Oltre al Brunello di Montalcino Cerretalto 2010 di Casanova di Neri al primo posto, al secondo posto della cantina Marisa Cuomo con il suo Furore Bianco Fiorduva 2014 dalla Costa d’Amalfi, al Sassicaia 2013 di Tenuta San Guido si è ripetuta l’infinita sfida tra il Brunello di Montalcino con dieci premi tra cui il Pelagrilli 2011 di Siro Pacenti contro i sette di Barolo e qui citiamo il Barolo Monvigliero 2012 del Comm. G.B. Burlotto.
Le sorprese sono state l’11° posto del Vin Santo di Vigoleno 2006 di Alberto Lusignani, il 14° del Passito Scaccomatto di Albana 2013 di Fattoria Zerbina, il 50° del Lambrusco di Sorbara Rito 2015 di Cantina Zucchi tutti dall’Emilia Romagna, il 13° della Malvasia 2013 di Skerk e il 23° della Vitovska Kamen 2014 macerata in pietra carsica di Zidarich entrambi da Duino Aurisina in provincia di Trieste, il 36° del Pecorino Bianchi Grilli 2014 di Torre dei Beati azienda biologica certificata dell’Abruzzo. Una gradita conferma sono stati il Nero d’Avola Saia 2014 di Feudo Maccari al 4° e il Vecchio Samperi di Marco de Bartoli al 9° dalla Sicilia, il Terlaner I Grande Cuvée 2013 di Cantina Terlano al 10°, il Vigneti delle Dolomiti Bianco Manna 2014 di Franz Haas al 37° e il Gewürztraminer Vendemmia Tardiva Terminum 2013 di Cantina Tramin al 40° dall’Alto Adige, il Rosazzo Terre Alte 2013 di Livio Felluga al 38° dal Friuli.
Assegnati poi premi speciali di cui uno per l’azienda che incarna la Tradizione a Mastrobernardino cantina che ha saputo, vendemmia dopo vendemmia, preservare e rilanciare le tradizioni enologiche del proprio territorio. Come vino promessa a Boroli per il suo Barolo Villero 2012 da Castiglione Falletto. Seguiva poi il premio per il vino rosso da uve autoctone al Ciliegiolo di Narni di Bussoletti dall’Umbria, per il vino bianco da uve autoctone Verdicchio dei castelli di Jesi Classico Riserva Tardivo ma non tardo 2013 di Santa Barbara dalle Marche, come vino Pop il Sangiovese Romagna Superiore Caciara 2015 di Enio Ottaviani e alla cantina Pacherhof di Varna in Alto Adige come alfiere del territorio.

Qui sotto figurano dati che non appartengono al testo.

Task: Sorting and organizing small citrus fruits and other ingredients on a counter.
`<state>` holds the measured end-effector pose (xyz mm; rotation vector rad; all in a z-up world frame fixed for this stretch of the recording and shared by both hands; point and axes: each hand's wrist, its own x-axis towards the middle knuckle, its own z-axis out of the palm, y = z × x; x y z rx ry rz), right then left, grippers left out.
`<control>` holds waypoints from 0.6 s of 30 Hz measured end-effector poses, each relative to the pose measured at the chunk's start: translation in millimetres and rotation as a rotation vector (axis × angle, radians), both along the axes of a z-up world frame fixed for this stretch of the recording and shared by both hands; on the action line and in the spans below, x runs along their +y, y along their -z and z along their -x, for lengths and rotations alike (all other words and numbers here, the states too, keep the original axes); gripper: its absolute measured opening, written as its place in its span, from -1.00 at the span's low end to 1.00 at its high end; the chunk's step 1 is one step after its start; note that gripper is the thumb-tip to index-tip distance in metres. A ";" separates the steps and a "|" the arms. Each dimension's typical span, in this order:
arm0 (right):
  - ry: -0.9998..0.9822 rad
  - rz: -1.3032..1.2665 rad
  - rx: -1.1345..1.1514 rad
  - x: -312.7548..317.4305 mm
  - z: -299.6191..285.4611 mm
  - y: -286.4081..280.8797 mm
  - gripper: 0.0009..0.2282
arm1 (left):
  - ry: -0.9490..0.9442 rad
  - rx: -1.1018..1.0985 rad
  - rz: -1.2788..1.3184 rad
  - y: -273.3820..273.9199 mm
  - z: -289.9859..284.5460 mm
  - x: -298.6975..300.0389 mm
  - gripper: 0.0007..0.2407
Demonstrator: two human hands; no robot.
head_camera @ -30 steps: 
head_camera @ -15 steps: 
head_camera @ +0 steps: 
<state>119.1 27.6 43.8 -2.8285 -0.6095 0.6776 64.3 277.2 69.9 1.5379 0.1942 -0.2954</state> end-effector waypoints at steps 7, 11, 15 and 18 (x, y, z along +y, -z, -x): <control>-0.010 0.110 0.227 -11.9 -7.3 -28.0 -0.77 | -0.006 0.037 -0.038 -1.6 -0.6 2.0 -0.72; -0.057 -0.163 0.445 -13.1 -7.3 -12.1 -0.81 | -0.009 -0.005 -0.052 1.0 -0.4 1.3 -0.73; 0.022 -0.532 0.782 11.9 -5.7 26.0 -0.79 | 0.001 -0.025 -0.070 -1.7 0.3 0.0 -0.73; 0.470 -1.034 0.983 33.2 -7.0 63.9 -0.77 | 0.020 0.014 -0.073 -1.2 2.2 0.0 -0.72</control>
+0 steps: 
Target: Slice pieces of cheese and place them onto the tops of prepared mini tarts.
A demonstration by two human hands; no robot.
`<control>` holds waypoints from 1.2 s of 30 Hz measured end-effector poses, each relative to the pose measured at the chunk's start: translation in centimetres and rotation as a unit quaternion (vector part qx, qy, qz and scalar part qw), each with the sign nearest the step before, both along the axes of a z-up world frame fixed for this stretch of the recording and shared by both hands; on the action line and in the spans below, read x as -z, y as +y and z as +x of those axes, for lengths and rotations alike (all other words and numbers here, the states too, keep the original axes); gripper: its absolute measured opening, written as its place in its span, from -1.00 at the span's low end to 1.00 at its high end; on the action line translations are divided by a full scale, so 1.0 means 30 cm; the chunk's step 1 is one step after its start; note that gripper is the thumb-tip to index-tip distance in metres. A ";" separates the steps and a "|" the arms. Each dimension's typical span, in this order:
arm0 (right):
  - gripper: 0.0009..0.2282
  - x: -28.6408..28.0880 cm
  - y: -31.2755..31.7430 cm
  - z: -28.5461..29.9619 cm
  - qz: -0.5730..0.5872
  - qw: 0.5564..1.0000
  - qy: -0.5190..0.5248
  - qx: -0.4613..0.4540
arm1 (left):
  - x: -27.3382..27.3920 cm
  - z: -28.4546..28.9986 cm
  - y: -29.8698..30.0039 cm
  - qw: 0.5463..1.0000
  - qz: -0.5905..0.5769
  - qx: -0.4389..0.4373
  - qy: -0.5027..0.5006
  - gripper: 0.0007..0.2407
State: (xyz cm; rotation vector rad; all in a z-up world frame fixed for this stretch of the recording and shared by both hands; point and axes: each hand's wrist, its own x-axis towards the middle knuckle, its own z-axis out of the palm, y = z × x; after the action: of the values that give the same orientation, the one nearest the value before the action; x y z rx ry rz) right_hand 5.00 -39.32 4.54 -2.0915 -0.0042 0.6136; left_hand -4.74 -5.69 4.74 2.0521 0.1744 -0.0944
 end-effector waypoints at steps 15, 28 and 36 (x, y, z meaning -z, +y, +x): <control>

Sia le 50 aziende della classifica Best Italian Wine Award, così come i premi speciali, hanno messo in luce l’eccellenza della produzione vinicola italiana fatta non solo da realtà dall’acclarata fama e storia ma anche e soprattutto da appassionati interpreti attenti alla sostenibilità e che utilizzano solfiti in quantità decisamente inferiori ai disciplinari di produzione.